Forward-thinking chefs and hospitality owners are dealing with the environmental impact of food waste by minimising it in their kitchens. At Vic Road Kitchen in Auckland’s Devonport, chef-owner Ian Shields changes his menu every few days to limit spoilable inventory.
“We only buy in enough to do a couple of portions for the night,” explains Shields, the British-born chef, who opened his eatery in 2018. “I’m not afraid to run out of a dish; I’d rather run out than have waste. We try to utilise everything we’ve paid for so at the end of the week there is very little freezing or waste, except for what our diners leave on the plate.”
Shields, who helped Josh Emett establish Madam Woo in Queenstown and was head chef at The Boatshed on Waiheke Island, uses veggie peels for stock, but saves the potato skins left after creating the house-made gnocchi for staff meals.
Corks from wine bottles are re-used rather than thrown away, and wine bottles get picked up by a local candlemaker who trims the glass and fills them with wax.
At Coco’s Cantina on Karangahape Road, owner and hospitality legend Renee Coulter has taken a deep dive into the world of waste. It started in lockdown, when she had time on her hands.
“We’re mindful that products burn up resources getting to us, so we respect them when they arrive,” says Coulter. “We avoid waste by training staff, so they don’t make mistakes when ordering products or when following a recipe. We don’t accept deliveries in polystyrene and we’ve reduced the amount of protein we serve, and that immediately reduced our waste.”
Shields is careful with the protein he sources too, he says: “We used to buy whole sides of lamb or beef and break them down, but with the cost going up it is harder to do. So we buy secondary cuts of meat, whole fish and chickens. Any off cuts of meat go into ragu. If we’re trimming a sirloin, we render the fat down for frying potatoes.”
Coulter is now working with EKOS to calculate Coco’s Cantina’s carbon footprint and is saving for a waste audit. The eatery is on Foodprint, an app where diners can enjoy half-priced food at the end of the night. “The customer gets a bargain; we cover the cost of our food rather than losing money, and there’s no waste,” explains Coulter, who estimates the Italian-inspired eatery generates around 3,500kgs of rubbish per year.
“We have recycling, compost and we have landfill that leaves our restaurant,” says Coulter, who has owned Coco’s for 13 years. “Our green waste was 772kg last year and it all goes to Envirofert in Tuakau where it is turned into compost. Bones, mussel shells, paper napkins all go into it, which is great.”

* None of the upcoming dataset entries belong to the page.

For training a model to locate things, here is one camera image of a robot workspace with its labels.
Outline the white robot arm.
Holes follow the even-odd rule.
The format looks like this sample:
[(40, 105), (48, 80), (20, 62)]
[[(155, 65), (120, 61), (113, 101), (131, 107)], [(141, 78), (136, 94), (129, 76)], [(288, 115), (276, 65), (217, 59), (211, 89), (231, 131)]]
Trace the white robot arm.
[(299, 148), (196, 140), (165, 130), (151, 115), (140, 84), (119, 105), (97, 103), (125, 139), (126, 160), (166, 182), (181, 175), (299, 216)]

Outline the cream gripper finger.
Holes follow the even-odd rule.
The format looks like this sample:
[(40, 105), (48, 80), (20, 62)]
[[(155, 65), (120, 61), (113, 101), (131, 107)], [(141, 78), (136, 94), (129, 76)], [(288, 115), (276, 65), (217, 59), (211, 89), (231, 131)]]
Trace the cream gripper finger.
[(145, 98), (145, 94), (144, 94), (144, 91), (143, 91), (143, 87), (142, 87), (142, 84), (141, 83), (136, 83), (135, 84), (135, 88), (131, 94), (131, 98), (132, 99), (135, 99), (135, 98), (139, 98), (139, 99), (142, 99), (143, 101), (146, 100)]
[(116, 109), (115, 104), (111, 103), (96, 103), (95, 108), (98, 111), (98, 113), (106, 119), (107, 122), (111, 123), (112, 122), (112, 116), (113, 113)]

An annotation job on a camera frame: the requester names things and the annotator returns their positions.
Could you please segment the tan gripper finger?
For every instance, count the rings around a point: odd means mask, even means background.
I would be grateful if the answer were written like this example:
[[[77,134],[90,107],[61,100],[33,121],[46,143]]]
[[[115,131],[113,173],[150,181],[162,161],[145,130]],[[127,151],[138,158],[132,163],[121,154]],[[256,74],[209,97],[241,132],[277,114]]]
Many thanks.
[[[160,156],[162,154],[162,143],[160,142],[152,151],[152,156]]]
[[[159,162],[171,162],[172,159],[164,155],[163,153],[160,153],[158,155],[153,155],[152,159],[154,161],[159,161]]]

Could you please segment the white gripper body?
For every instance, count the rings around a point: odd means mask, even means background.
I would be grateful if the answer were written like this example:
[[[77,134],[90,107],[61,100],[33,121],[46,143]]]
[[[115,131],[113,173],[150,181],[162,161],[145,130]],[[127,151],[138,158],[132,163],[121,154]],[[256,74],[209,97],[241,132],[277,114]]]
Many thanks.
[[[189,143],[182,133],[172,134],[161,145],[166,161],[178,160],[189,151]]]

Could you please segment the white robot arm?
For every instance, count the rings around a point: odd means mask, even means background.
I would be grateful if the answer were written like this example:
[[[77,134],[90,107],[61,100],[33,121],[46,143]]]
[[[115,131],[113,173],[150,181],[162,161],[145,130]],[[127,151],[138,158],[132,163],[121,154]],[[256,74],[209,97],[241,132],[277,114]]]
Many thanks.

At Everybody Eats in Auckland and Wellington, the entire business model is predicated on zero waste. It takes food intended for landfill, donated from suppliers, markets and charities like Kaibosh Food Rescue in Wellington, and turns it into a three-course set menu four nights a week.
In the Wellington restaurant, chef Ellis Robbins, who started her career in the UK 10 years ago, feeds 150 to 200 people a night.
“I did catering, worked in restaurants and as a private chef, but I felt disconnected from the food I was serving,” says Robbins. “When I started volunteering here, that changed. It is a beautiful opportunity to respect the abundance that is being wasted.”
All delivery boxes are returned or recycled at Everybody Eats, while soft plastics and tetra packs are repurposed as chipboard. Robbins minimises green waste by dehydrating vegetable scraps to use for stock powders and turning fruit peelings into sugar syrups. Banana skins are boiled in sugar syrup, dried, blitzed and put into cakes. What’s left is just four household-sized bins of scraps that go to industrial compost each month.
“There isn’t any kind of guidebook to this for hospitality,” says Robbins. “A directory of where everything can go would be amazing for local restaurants and make it easy.”
Coulter agrees that the industry could do with more direction.“One day, I’d like to duct the heat from the pizza oven into the restaurant as heating and keep the compost and use it to power our gas. That’s how far I am willing to go.”
The hospitality industry creates an enormous amount of green waste worldwide: In 2020, The New York Times reported that restaurants in the United States generate “about 11.4 million tons of food waste annually, or $25.1 billion in costs”.
In New Zealand, a 2018 study by the University of Otago and WasteMINZ found that 24,375 tonnes of food waste is generated each year by the sector, with 61% of it being avoidable.